I diverted my gaze from my reflection and started observing my brother. How can I not be close to him ? He seemed like a great person. But theres always one thing that keeps popping into my mind.
"You." I said.
"Are you..Korean ?" I shyly asked feeling absolutely stupid for asking such an obvious question. Ofcourse he is. He is my brother and Im Korean. How stupid can I get?
"I knew you would ask that" he chuckled. Showing his cute little gummy smile. Causing me to feel more embarassed.
"You and I were never really that close since we had different mothers. Mine was Taiwanese and yours was Korean." He honestly admitted.
We had..different moms ? I haven't seen my mom. Its been a week since I woke up. I never once heared myself saying the word mom. Not even mine or Guan Lin's mom was ever on my sight. Does that mean both of us doesnt have a mom ? Also, Taiwanese ? Is that the reason why I was never that close with him ? It doesnt make sense
"Well, where is my- I mean our moms ?" His smile was slowly fading away the moment I asked that question. Which only brought me to a realization that..we didnt have moms.

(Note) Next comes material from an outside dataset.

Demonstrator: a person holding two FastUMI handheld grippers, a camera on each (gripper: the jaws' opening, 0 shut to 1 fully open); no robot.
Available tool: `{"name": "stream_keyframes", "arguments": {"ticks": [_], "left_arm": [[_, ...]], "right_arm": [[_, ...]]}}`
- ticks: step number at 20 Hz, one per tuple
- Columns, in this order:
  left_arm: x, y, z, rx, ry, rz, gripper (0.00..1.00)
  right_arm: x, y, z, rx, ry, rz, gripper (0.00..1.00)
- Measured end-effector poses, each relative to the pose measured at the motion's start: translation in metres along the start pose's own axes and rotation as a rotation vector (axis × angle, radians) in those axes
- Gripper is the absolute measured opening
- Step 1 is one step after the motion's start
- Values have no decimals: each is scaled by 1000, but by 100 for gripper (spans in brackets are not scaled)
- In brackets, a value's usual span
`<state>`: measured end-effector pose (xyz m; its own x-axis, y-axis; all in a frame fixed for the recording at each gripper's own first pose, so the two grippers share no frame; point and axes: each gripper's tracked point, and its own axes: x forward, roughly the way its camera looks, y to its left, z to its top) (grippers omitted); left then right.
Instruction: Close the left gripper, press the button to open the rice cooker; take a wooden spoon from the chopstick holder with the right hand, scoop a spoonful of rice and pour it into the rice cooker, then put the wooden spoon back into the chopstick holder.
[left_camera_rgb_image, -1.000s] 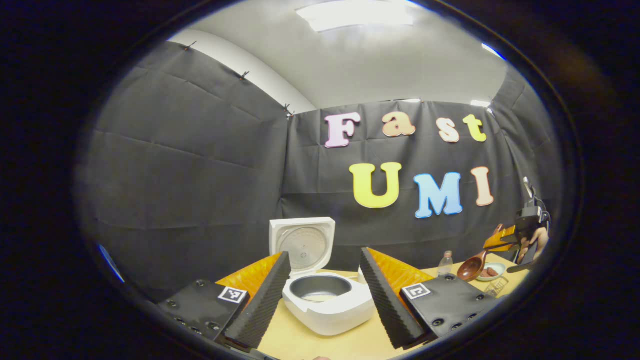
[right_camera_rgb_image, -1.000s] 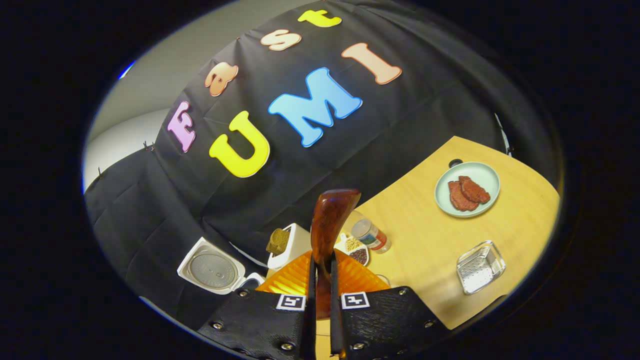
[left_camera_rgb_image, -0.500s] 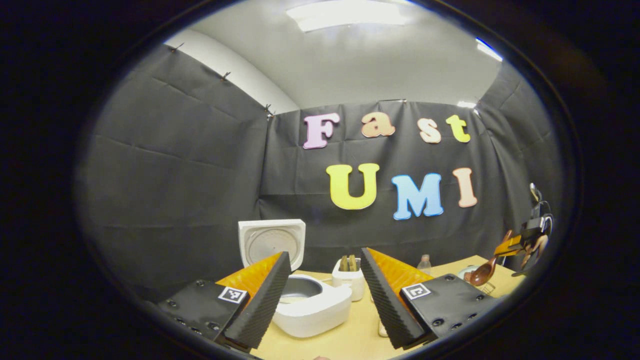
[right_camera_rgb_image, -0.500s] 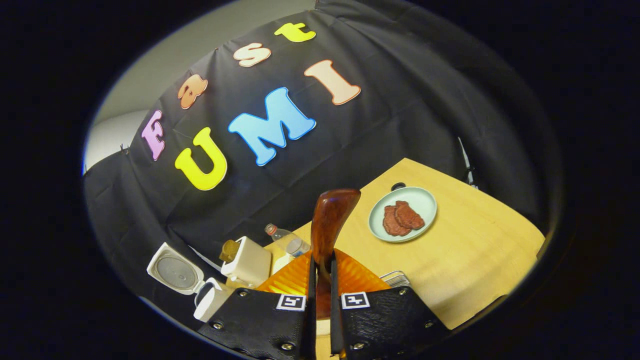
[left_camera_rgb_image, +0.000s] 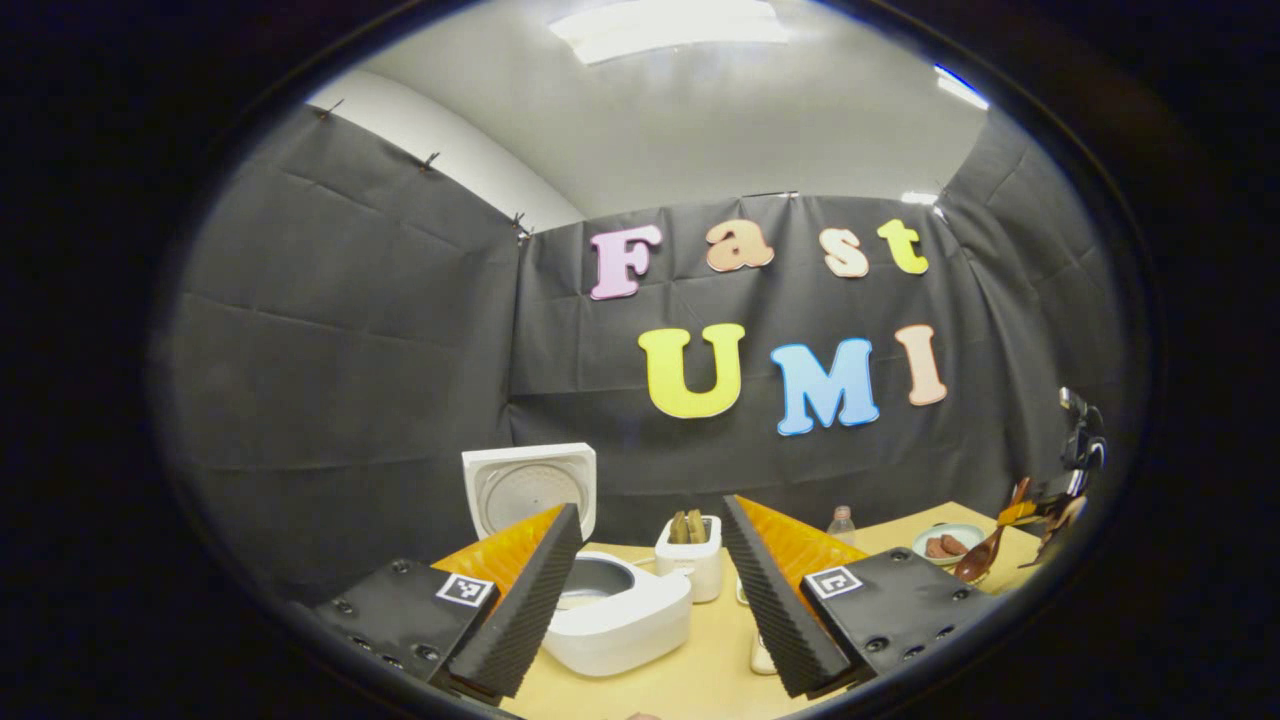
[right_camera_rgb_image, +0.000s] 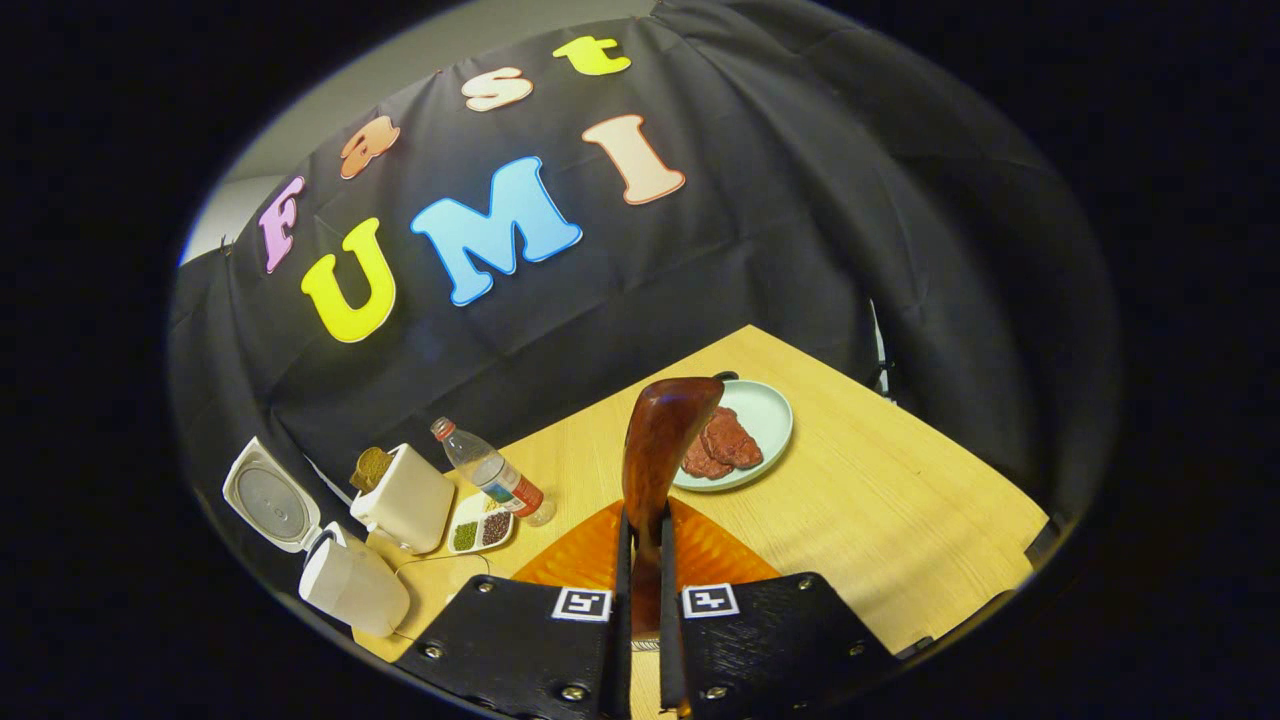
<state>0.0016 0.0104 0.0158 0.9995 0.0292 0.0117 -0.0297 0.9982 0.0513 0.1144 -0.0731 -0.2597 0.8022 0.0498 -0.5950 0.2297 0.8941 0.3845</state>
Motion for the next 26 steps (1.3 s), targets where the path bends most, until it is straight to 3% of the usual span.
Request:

"Mine left both dad and I the moment I was born. And yours.."
"Mine ?.."
"Guan Lin. There you are. Come on out and help me do something. Give your sister a rest, okay ?" My dad interupted abruptly. Guan Lin nodded and followed dad outside. He never finished his sentence and didnt tell me where my mother was. It only made wanna know more.
I didnt think they wanted me to know everything just yet. I guess i'd have to wait. Its alright though. Too much information in one day makes my head hurt.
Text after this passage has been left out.